Into the single digits

The countdown, not the temperature in NY, although it kind of almost feels like it when the wind blows. For those you who have not heard, there was a nor'easter last night (Motza"sh) until Sunday morning. It dumped anywhere from 6-26 inches (that's 15.2-66 cm for you non-Americans) on Westchester-NYC-Long Island. I have had my snow for the season, I am ready to come to Israel. It's supposed to snow-then-turn-to-rain on Christmas, which I will be in NY for. I will also be eating the gingerbread castle/palace/harem on Christmas Eve instead of on New Year's Eve, as has been the tradition for the past couple of years. Unfortunately, I won't be here for that this year. Fortunately?

It's weird...there are all of these things that I'm hearing about that I will be missing...because I'll be in Israel. It's starting to get more real. It's like-- no, I won't be there...I'd love to, but I'll be in Israel and I can't come in.

I know in my head and my heart it's the right thing to do, and I want to be in Israel...but I...I'm starting to get the "going to miss a lot of things."



I also saw the person who I broke up with today at my aliyah party. I was so excited to see him because he was one of my really good friends, but as I was walking to the subway on my way to go home, I started thinking about him and what I was giving up. I gave up someone I could have married...not definite, but a definite possibility. I was talking to Rabbi S. and I said something about that I was going out with someone for a little bit, but we broke up because I was making aliyah and he wasn't. Ever. Not like, "Maybe," but "Never." And Rabbi S said, "Hashem sees that." And that struck me. Not because I'm so, "Hashem this, Hashem that," and because "G-d" is every other word out of my mouth-- but the idea that this is something that is bigger than me.
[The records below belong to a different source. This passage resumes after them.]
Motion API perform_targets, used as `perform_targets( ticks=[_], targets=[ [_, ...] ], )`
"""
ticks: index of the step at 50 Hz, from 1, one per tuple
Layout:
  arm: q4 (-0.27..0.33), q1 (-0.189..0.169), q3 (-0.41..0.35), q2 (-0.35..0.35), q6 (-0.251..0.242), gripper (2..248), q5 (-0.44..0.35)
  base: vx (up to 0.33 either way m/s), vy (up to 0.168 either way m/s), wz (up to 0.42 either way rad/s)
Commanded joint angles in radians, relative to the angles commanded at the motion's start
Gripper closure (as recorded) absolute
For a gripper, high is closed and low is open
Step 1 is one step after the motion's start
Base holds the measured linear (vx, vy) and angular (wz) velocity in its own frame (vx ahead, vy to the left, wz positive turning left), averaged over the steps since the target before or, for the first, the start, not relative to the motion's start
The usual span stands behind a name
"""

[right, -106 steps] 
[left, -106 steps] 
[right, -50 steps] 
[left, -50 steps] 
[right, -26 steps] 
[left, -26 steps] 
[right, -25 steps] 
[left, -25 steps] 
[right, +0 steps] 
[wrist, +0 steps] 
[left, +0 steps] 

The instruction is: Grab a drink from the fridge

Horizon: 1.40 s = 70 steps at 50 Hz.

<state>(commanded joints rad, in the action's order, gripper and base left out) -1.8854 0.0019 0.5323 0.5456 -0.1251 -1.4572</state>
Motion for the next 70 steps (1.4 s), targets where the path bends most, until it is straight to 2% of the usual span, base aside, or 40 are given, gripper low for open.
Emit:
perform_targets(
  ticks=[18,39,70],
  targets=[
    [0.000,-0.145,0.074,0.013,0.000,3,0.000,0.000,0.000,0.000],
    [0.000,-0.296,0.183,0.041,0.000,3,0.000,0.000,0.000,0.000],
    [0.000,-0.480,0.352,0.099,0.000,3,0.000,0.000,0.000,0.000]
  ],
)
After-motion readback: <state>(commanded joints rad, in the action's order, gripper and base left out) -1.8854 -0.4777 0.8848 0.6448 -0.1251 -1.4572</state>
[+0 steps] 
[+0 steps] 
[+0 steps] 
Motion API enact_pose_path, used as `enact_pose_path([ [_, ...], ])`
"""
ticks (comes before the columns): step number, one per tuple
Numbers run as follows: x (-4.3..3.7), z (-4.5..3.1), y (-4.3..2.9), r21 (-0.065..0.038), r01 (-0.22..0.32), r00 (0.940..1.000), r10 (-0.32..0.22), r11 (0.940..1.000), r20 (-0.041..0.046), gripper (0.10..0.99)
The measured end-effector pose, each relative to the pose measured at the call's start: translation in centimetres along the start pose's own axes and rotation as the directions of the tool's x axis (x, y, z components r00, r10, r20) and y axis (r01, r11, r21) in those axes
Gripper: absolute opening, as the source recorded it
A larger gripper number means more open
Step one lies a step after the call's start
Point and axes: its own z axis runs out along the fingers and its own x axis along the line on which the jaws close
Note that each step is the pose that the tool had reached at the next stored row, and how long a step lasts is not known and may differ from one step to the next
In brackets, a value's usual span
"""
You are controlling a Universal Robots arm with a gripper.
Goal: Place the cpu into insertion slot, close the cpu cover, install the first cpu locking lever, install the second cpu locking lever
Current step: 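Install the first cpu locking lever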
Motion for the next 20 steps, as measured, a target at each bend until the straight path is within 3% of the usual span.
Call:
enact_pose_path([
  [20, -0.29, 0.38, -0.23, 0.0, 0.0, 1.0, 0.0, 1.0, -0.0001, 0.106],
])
There's a mishna in Masechet Ketubot (I'm pretty sure it's Ketubot; not looking it up at the moment) that says that if either spouse wants to move to Israel and the other refuses-- that's [valid] grounds for divorce. This, moving to Israel, making aliyah, is so much bigger than me and it's something...I don't know. I mean, this was a relationship that I wanted for 3 years. 3 years! And to have it and then have it taken away/end because I'm moving to Israel? Not fair. But also this mishna says that one spouse wanting to move to Israel and the other refusing is valid grounds for a divorce is also like-- ok. I'm not crazy. I mean, I am...I gave up something I wanted for 3 years that could have been a marriage. But there's something bigger than that, which apparently is not new. And G-d knows that.

So here is to the countdown continuing; me getting more accustomed to the idea of not being around for everything; getting acclimated to my new life as an olah; and to finding my bashert (more on this later...yes, there's more)!